↓
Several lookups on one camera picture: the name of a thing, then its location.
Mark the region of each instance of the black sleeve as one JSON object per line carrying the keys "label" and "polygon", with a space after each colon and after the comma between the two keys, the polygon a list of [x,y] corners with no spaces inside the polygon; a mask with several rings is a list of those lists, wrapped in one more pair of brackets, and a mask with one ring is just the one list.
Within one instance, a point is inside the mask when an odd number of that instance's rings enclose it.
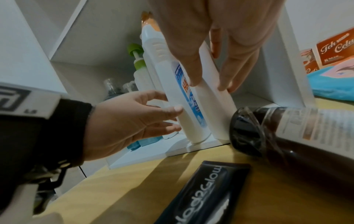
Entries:
{"label": "black sleeve", "polygon": [[49,120],[0,116],[0,214],[16,186],[37,165],[48,170],[83,163],[83,137],[91,104],[60,100]]}

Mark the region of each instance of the person's left hand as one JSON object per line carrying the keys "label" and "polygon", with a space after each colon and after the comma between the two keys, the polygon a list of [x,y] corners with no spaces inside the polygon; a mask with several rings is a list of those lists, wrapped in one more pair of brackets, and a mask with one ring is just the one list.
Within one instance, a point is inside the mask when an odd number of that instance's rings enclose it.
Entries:
{"label": "person's left hand", "polygon": [[131,92],[100,103],[88,118],[84,135],[84,160],[110,156],[131,143],[180,131],[178,124],[165,122],[181,115],[181,106],[148,106],[149,100],[167,101],[163,92]]}

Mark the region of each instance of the fingernail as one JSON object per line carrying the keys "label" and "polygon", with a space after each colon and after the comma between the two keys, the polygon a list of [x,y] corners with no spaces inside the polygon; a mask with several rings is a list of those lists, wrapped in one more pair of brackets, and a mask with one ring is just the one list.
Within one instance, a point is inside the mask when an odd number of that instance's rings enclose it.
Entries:
{"label": "fingernail", "polygon": [[175,110],[177,113],[180,113],[180,112],[183,111],[183,107],[181,107],[181,106],[175,106],[175,107],[174,107],[174,110]]}

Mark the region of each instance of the bottle label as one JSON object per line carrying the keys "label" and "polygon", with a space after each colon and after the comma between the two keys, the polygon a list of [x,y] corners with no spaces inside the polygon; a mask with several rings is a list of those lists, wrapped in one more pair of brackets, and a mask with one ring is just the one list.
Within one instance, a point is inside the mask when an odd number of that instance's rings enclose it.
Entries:
{"label": "bottle label", "polygon": [[189,106],[191,107],[195,117],[197,118],[200,126],[202,128],[205,128],[207,126],[207,123],[202,115],[202,112],[200,111],[198,104],[196,100],[194,99],[193,93],[191,91],[191,88],[189,87],[187,80],[185,78],[185,75],[183,73],[182,67],[180,64],[177,65],[177,68],[173,68],[174,74],[176,75],[176,80],[178,82],[179,87],[181,88],[181,91],[183,92],[183,95],[185,99],[187,100]]}
{"label": "bottle label", "polygon": [[288,108],[276,136],[354,159],[354,112]]}

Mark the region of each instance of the table surface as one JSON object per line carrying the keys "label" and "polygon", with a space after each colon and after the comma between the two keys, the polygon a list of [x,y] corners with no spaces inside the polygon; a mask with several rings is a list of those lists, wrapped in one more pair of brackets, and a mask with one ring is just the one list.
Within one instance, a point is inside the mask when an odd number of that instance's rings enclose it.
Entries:
{"label": "table surface", "polygon": [[[319,108],[354,105],[316,99]],[[65,224],[150,224],[204,160],[249,163],[232,223],[353,223],[354,202],[299,181],[229,145],[119,169],[103,168],[50,204]]]}
↑
#### Your goal
Could you output all of the records exactly, without their pictures?

#### Task solution
Several lookups on one camera picture: the name of a thing, then its location.
Mark the region of each instance of the black sleeve as one JSON object per line carrying the keys "label" and "polygon", with a space after each colon and after the comma between the two keys, the polygon a list of [x,y] corners with no spaces inside the polygon; a mask with several rings is a list of those lists, wrapped in one more pair of brackets, and a mask with one ring is just the one list.
Within one instance, a point is inside the mask when an odd number of that instance's rings enclose it.
Entries:
{"label": "black sleeve", "polygon": [[49,120],[0,116],[0,214],[16,186],[37,165],[48,170],[83,163],[83,137],[91,104],[60,100]]}

Mark the region of each instance of the person's left hand as one JSON object per line carrying the keys "label" and "polygon", with a space after each colon and after the comma between the two keys, the polygon a list of [x,y] corners with no spaces inside the polygon; a mask with several rings is a list of those lists, wrapped in one more pair of brackets, and a mask with one ring is just the one list.
Within one instance, a point is inside the mask when an odd number of that instance's rings enclose it.
Entries:
{"label": "person's left hand", "polygon": [[131,92],[100,103],[88,118],[84,135],[84,160],[110,156],[131,143],[180,131],[178,124],[165,122],[181,115],[181,106],[148,106],[149,100],[167,101],[163,92]]}

Mark the region of each instance of the fingernail as one JSON object per line carrying the keys "label" and "polygon", with a space after each colon and after the comma between the two keys, the polygon a list of [x,y] corners with no spaces inside the polygon; a mask with several rings is a list of those lists, wrapped in one more pair of brackets, and a mask with one ring is just the one list.
Within one instance, a point is inside the mask when an odd number of that instance's rings enclose it.
Entries:
{"label": "fingernail", "polygon": [[175,110],[177,113],[180,113],[180,112],[183,111],[183,107],[181,107],[181,106],[175,106],[175,107],[174,107],[174,110]]}

Mark the region of each instance of the bottle label as one JSON object per line carrying the keys "label" and "polygon", with a space after each colon and after the comma between the two keys, the polygon a list of [x,y] corners with no spaces inside the polygon; a mask with several rings is a list of those lists, wrapped in one more pair of brackets, and a mask with one ring is just the one list.
Within one instance, a point is inside the mask when an odd number of that instance's rings enclose it.
Entries:
{"label": "bottle label", "polygon": [[189,106],[191,107],[195,117],[197,118],[200,126],[202,128],[205,128],[207,126],[207,123],[202,115],[202,112],[200,111],[198,104],[196,100],[194,99],[193,93],[191,91],[191,88],[189,87],[187,80],[185,78],[185,75],[183,73],[182,67],[180,64],[177,65],[177,68],[173,68],[174,74],[176,75],[176,80],[178,82],[179,87],[181,88],[181,91],[183,92],[183,95],[185,99],[187,100]]}
{"label": "bottle label", "polygon": [[288,108],[276,136],[354,159],[354,112]]}

Mark the region of each instance of the table surface as one JSON object per line carrying the keys "label" and "polygon", with a space after each colon and after the comma between the two keys, the polygon a list of [x,y] corners with no spaces inside the polygon; a mask with several rings is a list of those lists, wrapped in one more pair of brackets, and a mask with one ring is just the one list.
Within one instance, a point is inside the mask when an odd number of that instance's rings enclose it.
Entries:
{"label": "table surface", "polygon": [[[319,108],[354,105],[316,99]],[[65,224],[150,224],[204,160],[249,163],[232,223],[353,223],[354,202],[299,181],[229,145],[119,169],[103,168],[50,204]]]}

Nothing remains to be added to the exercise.